Below is a listing. Quote from it, exactly, the lines from the one containing "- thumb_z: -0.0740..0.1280" down to the one containing "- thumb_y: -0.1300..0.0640", both ends included, and nothing else.
[[ Available data open ]]
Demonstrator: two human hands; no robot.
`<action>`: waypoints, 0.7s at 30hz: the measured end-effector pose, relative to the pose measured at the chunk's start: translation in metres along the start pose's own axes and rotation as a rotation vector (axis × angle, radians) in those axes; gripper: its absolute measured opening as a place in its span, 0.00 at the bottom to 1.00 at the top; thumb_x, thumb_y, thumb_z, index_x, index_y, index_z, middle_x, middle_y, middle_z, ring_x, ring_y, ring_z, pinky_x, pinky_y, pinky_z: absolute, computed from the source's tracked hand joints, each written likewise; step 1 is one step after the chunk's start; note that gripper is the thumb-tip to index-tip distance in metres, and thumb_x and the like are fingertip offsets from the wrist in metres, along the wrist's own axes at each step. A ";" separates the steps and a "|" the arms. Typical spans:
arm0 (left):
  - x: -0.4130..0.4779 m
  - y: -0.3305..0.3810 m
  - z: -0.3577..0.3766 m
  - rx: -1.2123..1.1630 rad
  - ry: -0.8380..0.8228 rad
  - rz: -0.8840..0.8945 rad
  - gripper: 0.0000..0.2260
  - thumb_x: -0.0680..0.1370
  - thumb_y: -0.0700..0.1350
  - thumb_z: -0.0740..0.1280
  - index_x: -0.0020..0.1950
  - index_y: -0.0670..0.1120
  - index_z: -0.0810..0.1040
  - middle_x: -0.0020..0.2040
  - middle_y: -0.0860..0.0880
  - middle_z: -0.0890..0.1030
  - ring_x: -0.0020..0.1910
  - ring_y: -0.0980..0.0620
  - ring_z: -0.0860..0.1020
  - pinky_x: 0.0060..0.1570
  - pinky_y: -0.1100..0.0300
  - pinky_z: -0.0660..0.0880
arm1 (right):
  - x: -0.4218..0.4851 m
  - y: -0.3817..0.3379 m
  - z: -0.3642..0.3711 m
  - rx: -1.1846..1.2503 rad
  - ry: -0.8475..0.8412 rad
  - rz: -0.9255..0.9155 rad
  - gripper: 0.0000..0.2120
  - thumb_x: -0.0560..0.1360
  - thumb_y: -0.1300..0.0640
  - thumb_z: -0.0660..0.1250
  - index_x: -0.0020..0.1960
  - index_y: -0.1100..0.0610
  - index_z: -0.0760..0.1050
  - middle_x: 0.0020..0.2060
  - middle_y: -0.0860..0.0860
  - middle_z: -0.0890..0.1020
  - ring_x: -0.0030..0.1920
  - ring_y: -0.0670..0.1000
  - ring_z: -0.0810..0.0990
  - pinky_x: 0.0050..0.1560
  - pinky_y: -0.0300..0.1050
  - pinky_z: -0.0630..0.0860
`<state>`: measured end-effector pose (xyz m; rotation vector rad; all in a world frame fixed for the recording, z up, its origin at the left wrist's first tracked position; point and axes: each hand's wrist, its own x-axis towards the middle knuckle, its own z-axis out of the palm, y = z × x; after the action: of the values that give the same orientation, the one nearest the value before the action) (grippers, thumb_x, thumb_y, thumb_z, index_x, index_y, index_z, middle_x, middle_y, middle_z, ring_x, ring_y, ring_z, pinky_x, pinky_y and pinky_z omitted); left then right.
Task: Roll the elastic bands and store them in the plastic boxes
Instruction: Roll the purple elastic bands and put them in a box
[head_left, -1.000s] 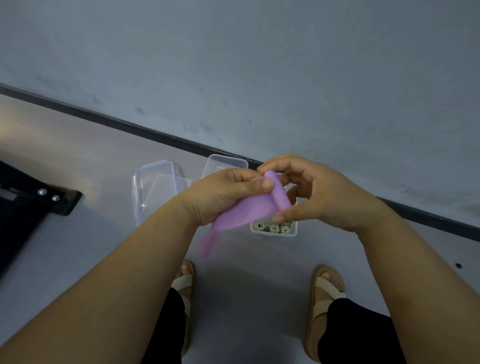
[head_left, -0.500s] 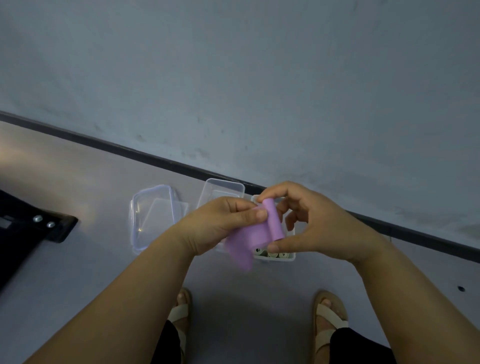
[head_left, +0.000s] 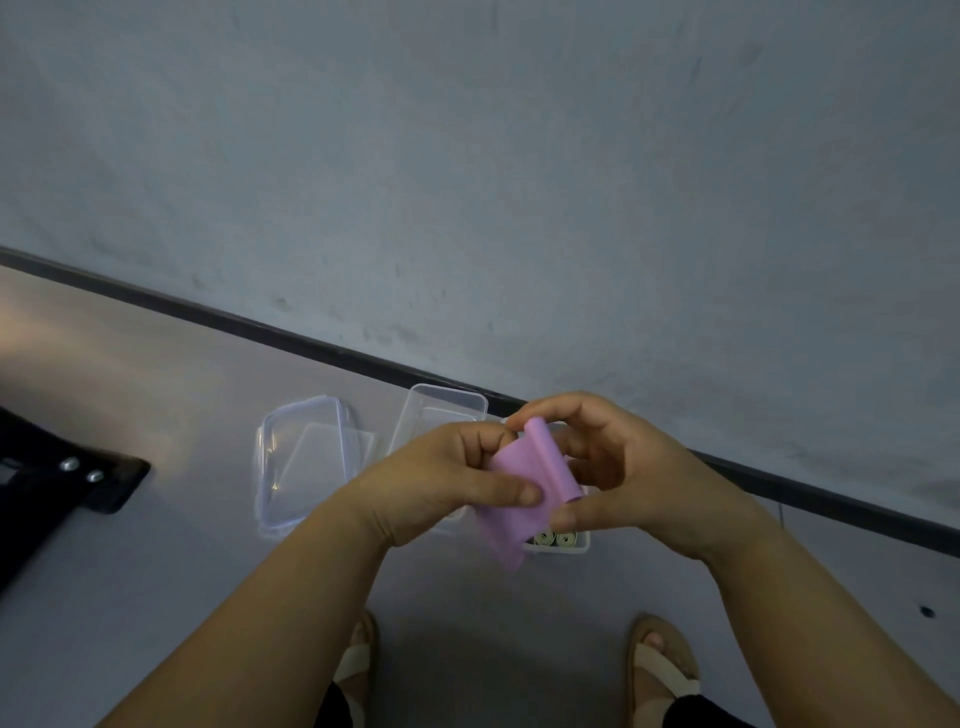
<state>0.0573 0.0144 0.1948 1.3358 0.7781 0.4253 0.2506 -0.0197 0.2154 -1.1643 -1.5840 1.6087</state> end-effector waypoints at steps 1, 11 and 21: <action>0.000 0.000 0.000 -0.009 -0.009 0.000 0.14 0.62 0.50 0.73 0.46 0.49 0.82 0.44 0.48 0.82 0.45 0.49 0.79 0.49 0.53 0.76 | 0.000 0.000 -0.001 -0.010 -0.008 0.002 0.28 0.58 0.53 0.77 0.55 0.39 0.74 0.55 0.52 0.78 0.56 0.60 0.77 0.53 0.61 0.77; -0.003 0.003 0.005 -0.014 0.056 -0.106 0.12 0.65 0.57 0.75 0.42 0.52 0.84 0.43 0.50 0.83 0.43 0.50 0.79 0.45 0.58 0.76 | -0.002 -0.004 -0.003 -0.249 -0.027 0.016 0.29 0.64 0.62 0.78 0.59 0.45 0.72 0.56 0.35 0.72 0.52 0.44 0.76 0.50 0.50 0.79; 0.001 -0.002 0.001 0.103 0.060 -0.106 0.13 0.60 0.61 0.70 0.38 0.56 0.84 0.39 0.54 0.83 0.43 0.51 0.78 0.48 0.55 0.75 | 0.000 -0.003 0.000 -0.479 -0.062 -0.061 0.29 0.65 0.53 0.77 0.59 0.38 0.68 0.58 0.32 0.69 0.51 0.41 0.74 0.48 0.37 0.77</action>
<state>0.0582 0.0137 0.1929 1.3752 0.9262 0.3464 0.2497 -0.0194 0.2178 -1.2938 -2.0978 1.2696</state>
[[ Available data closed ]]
◆ Solution for this problem:
  - thumb_z: -0.0740..0.1280
  - index_x: -0.0020..0.1950
  - index_y: -0.0670..0.1120
  - index_z: -0.0810..0.1040
  - middle_x: -0.0020..0.2040
  - middle_y: -0.0860..0.0880
  - middle_z: -0.0890..0.1030
  - ring_x: -0.0020..0.1910
  - ring_y: -0.0980..0.0620
  - ring_z: -0.0860..0.1020
  - pinky_x: 0.0060..0.1570
  - pinky_y: -0.1100..0.0300
  - pinky_z: -0.0660..0.0880
arm1 (right):
  - x: -0.4218..0.4851 m
  - y: -0.3817..0.3379 m
  - z: -0.3642..0.3711 m
  - rx: -1.1846..1.2503 rad
  - ry: -0.8475..0.8412 rad
  - rz: -0.9255..0.9155 rad
  - gripper: 0.0000..0.2120
  - thumb_x: -0.0560..0.1360
  - thumb_y: -0.1300..0.0640

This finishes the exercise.